Using a syringe fitted with a needle, withdraw 1.5 ml of sterile water for injections under aseptic conditions.
Inject the contents of the syringe into the vial by piercing the rubber stopper.
Remove the syringe and needle and mix manually by repeated inversion of the vial.
Only clear, colorless solutions without particles should be used. Reconstituted solutions may occasionally show opalescence; such solutions may still be administered.
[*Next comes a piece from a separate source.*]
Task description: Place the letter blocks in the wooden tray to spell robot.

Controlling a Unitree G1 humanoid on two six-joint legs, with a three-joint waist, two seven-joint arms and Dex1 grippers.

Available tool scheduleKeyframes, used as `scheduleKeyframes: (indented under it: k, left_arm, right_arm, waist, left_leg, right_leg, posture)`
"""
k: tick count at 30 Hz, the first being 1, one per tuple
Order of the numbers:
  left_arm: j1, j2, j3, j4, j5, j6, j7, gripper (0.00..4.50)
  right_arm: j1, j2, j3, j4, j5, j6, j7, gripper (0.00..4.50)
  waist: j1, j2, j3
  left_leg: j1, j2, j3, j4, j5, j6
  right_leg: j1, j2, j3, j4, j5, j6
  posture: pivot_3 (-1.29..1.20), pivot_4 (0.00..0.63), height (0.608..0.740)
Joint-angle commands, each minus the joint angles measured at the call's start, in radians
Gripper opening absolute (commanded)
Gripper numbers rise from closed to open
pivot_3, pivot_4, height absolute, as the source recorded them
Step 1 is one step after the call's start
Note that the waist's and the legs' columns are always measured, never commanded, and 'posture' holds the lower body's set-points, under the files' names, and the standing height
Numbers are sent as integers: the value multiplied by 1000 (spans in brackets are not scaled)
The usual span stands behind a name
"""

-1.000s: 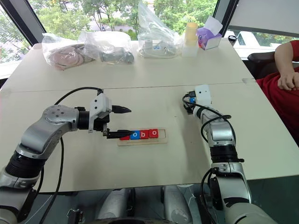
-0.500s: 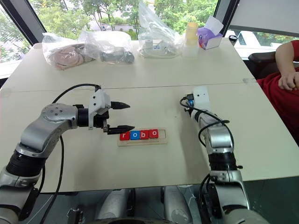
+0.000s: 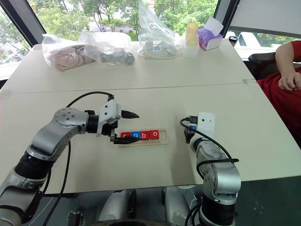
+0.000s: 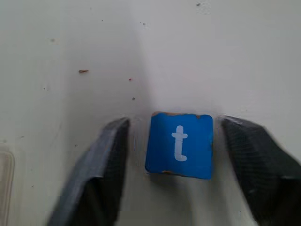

Further dilution in the infusion bag
The reconstituted solution is hypotonic and must be diluted before administration with 500 ml of 9 mg/ml sodium chloride injection solution (0.9%) for injections (1,000 ml if the dose exceeds 500 mg) or with an appropriate volume of 9 mg/ml sodium chloride (0.9%) for injection to achieve a final concentration of Tiotepa Vivanta between 0.5 and 1 mg/ml.
Administration
Tiotepa Vivanta solution for infusion must be visually inspected for the presence of particles before administration. Solutions containing precipitates must be discarded.
The infusion solution must be administered to patients using an infusion set equipped with an in-line 0.2 µm filter. Filtration does not alter the potency of the solution.
Tiotepa Vivanta must be administered under aseptic conditions by infusion over 2–4 hours at room temperature (approximately 25 °C) and under normal lighting conditions.
The indwelling catheter should be flushed before and after each infusion with approximately 5 ml of 9 mg/ml sodium chloride injection solution (0.9%).
Disposal
Tiotepa Vivanta is for single use only.
Any unused medicinal product and all materials that have been in contact with it must be disposed of in accordance with local regulations.